Research Update

Holy Basil (Tulsi) and Cortisol, Blood Glucose: Controlled Trial Evidence

May 14, 2026 · 4 min read ·

Holy basilOcimum tenuiflorum, called tulsi in Ayurveda and sometimes Ocimum sanctum in older literature — sits in a different category from kitchen basil (Ocimum basilicum). It is consumed in India as a daily tea, leaf, or capsule, and is positioned in wellness markets as an adaptogen alongside ashwagandha and rhodiola. The randomized-trial record is small but more consistent than for most herbal stress remedies — particularly for cortisol modulation, mild anxiety, and modest glycemic improvement.

What is actually in tulsi

The active constituents include eugenol, ursolic acid, rosmarinic acid, carnosic acid, oleanolic acid, and several flavonoids. Standardized extracts (commonly 2.5 percent ursolic acid) are used in most clinical trials, while traditional preparations rely on whole-leaf tea or fresh leaves. The phytochemistry overlaps somewhat with rosemary, which makes head-to-head trials messy and may explain part of the modest anxiolytic signal.

Cortisol and perceived stress trials

Cohen and colleagues reviewed the human evidence in 2014 and identified six controlled trials reporting reductions in self-rated stress, anxiety, or depression with tulsi extracts at doses of 300-1,200 mg/day [1]. Bhattacharyya and colleagues randomized 35 adults with generalized anxiety disorder to 500 mg twice daily of O. sanctum leaf extract or placebo for 60 days; the active arm showed significant reduction in Hamilton anxiety scale scores [2]. Saxena and colleagues randomized 158 stressed adults to a standardized tulsi extract (1,200 mg/day OciBest formulation) for six weeks and found reductions in stress symptom scores compared to placebo [3].

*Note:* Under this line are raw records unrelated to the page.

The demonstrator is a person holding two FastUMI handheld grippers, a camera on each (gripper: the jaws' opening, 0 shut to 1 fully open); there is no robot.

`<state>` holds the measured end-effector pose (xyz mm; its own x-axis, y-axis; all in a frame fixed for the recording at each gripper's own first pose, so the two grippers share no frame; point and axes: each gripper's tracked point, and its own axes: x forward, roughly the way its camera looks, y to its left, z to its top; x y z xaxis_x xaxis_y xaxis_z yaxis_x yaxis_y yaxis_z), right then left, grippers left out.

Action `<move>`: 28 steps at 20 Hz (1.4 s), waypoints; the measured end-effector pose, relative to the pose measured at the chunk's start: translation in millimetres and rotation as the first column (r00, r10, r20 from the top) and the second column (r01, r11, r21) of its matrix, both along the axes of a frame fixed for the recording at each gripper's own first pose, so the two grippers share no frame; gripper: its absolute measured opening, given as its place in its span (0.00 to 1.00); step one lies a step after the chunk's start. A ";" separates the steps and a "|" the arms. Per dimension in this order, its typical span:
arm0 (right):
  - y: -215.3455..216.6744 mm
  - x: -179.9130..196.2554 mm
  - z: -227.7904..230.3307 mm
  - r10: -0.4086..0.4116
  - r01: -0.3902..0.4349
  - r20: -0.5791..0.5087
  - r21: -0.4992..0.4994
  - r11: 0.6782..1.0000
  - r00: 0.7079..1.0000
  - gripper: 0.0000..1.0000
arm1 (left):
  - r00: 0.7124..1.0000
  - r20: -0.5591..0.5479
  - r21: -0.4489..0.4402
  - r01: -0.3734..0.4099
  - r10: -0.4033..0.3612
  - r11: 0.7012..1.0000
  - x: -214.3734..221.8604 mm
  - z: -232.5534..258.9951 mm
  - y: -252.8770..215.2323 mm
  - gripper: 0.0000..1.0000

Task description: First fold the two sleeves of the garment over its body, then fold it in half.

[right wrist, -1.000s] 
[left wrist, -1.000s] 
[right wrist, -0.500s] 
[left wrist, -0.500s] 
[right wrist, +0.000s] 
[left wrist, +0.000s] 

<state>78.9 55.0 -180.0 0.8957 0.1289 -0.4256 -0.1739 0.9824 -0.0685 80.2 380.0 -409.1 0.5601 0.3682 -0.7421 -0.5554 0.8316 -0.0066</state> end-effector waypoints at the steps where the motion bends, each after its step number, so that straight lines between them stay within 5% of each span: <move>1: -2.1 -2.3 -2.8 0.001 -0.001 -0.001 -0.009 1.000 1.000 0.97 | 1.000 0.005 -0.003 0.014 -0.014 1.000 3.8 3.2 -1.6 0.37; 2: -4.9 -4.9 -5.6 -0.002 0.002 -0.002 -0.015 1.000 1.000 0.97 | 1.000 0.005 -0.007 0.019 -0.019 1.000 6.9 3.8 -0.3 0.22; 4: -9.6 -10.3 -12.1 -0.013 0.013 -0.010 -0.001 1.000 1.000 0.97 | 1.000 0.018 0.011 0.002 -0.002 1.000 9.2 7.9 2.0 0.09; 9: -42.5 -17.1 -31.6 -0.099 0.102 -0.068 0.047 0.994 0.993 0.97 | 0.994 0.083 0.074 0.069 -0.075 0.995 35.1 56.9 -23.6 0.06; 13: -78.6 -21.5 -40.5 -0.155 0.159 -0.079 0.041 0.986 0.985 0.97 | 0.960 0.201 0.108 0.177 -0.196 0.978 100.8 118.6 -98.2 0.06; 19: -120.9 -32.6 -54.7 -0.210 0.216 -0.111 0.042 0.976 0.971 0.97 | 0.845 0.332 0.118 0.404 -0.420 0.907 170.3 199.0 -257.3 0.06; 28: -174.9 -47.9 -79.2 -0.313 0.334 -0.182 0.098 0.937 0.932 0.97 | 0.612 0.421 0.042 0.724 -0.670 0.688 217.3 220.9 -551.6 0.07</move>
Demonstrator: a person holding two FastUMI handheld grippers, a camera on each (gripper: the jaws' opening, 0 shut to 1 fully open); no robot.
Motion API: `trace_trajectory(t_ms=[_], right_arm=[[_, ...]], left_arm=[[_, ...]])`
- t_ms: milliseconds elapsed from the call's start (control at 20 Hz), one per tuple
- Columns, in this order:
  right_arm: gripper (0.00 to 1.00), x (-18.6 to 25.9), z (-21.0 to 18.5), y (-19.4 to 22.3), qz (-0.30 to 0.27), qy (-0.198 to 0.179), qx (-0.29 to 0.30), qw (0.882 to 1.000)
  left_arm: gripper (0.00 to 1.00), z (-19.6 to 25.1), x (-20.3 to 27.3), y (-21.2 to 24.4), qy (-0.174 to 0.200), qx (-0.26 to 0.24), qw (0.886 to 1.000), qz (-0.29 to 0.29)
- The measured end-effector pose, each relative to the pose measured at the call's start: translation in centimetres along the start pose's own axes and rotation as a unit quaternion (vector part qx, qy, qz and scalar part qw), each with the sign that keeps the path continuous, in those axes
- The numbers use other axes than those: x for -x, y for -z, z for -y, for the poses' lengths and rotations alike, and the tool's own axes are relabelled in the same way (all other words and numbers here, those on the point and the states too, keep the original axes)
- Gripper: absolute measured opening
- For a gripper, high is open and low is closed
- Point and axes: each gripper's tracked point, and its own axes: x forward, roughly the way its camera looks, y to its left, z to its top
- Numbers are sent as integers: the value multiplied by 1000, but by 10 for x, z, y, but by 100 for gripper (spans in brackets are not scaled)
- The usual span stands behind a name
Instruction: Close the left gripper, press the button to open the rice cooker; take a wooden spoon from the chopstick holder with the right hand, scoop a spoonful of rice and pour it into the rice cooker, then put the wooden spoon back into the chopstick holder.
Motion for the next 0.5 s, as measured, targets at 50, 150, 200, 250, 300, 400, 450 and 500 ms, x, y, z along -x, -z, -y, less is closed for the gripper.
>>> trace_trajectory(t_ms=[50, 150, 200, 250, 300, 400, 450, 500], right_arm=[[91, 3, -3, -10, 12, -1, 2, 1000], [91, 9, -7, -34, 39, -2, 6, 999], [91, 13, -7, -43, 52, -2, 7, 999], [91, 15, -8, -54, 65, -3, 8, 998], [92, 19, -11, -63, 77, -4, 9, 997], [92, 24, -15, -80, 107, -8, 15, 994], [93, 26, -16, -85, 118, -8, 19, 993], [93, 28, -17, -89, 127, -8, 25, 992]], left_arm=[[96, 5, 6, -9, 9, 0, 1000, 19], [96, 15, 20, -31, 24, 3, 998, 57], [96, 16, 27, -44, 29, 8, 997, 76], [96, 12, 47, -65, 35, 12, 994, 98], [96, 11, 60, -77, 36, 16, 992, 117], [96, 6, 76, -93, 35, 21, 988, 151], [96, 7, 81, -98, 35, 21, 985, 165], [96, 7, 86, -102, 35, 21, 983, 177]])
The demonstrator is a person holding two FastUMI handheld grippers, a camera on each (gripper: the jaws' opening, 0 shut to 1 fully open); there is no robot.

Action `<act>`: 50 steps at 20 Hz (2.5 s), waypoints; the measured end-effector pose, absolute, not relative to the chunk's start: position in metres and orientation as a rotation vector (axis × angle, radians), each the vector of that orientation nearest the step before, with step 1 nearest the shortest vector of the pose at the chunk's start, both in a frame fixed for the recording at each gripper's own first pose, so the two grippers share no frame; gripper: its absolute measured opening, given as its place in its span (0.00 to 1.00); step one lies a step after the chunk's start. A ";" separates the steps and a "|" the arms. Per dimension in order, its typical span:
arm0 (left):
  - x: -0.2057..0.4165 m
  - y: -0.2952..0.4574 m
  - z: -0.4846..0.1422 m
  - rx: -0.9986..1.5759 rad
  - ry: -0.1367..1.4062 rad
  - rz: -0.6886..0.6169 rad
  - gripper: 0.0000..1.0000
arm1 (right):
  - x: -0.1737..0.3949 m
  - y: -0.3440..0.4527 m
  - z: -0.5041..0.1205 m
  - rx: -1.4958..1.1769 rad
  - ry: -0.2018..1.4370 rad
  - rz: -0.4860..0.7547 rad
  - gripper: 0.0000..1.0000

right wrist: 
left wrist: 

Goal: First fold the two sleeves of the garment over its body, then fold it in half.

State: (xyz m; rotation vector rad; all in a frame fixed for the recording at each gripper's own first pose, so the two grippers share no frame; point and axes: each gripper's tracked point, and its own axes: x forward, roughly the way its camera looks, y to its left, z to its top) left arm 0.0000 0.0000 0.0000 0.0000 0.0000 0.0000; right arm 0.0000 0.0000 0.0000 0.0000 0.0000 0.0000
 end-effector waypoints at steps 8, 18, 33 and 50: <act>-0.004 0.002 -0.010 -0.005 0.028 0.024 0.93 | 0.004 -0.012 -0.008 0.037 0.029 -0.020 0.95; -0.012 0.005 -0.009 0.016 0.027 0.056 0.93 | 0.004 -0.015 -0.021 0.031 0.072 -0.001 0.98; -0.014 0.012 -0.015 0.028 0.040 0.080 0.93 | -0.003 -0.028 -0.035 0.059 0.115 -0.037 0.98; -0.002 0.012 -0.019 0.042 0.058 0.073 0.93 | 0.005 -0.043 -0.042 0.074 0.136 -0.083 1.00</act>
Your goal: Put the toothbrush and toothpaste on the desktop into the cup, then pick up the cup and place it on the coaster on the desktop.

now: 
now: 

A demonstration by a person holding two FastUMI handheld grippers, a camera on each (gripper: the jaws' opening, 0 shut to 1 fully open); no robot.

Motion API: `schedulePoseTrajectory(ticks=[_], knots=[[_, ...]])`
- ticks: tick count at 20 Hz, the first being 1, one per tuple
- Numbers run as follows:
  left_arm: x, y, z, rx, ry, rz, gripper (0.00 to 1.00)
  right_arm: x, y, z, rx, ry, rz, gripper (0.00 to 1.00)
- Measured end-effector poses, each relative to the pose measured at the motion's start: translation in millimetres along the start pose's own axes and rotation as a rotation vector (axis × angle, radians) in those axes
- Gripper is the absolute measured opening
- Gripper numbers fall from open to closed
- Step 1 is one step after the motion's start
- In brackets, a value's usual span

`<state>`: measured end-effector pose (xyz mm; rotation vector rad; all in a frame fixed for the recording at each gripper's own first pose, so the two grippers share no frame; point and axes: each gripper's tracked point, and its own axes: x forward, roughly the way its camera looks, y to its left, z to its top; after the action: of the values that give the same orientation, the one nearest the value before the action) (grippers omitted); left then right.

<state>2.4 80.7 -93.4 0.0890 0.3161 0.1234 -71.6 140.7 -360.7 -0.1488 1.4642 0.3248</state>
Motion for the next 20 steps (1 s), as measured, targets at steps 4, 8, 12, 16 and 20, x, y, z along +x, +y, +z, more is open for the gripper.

Glycemic and lipid effects

A 2017 systematic review and meta-analysis by Jamshidi and Cohen pooled trials in type 2 diabetes and prediabetes; tulsi significantly reduced fasting glucose by approximately 17.9 mg/dL and post-prandial glucose by 7.3 mg/dL across 10 trials. HbA1c reductions were modest and not consistently significant [4]. The mechanism is unclear but likely involves modest insulin sensitization, alpha-glucosidase inhibition, and pancreatic beta-cell support shown in animal models. The effect size is smaller than berberine or metformin and tulsi is not a substitute for guideline-directed glycemic therapy.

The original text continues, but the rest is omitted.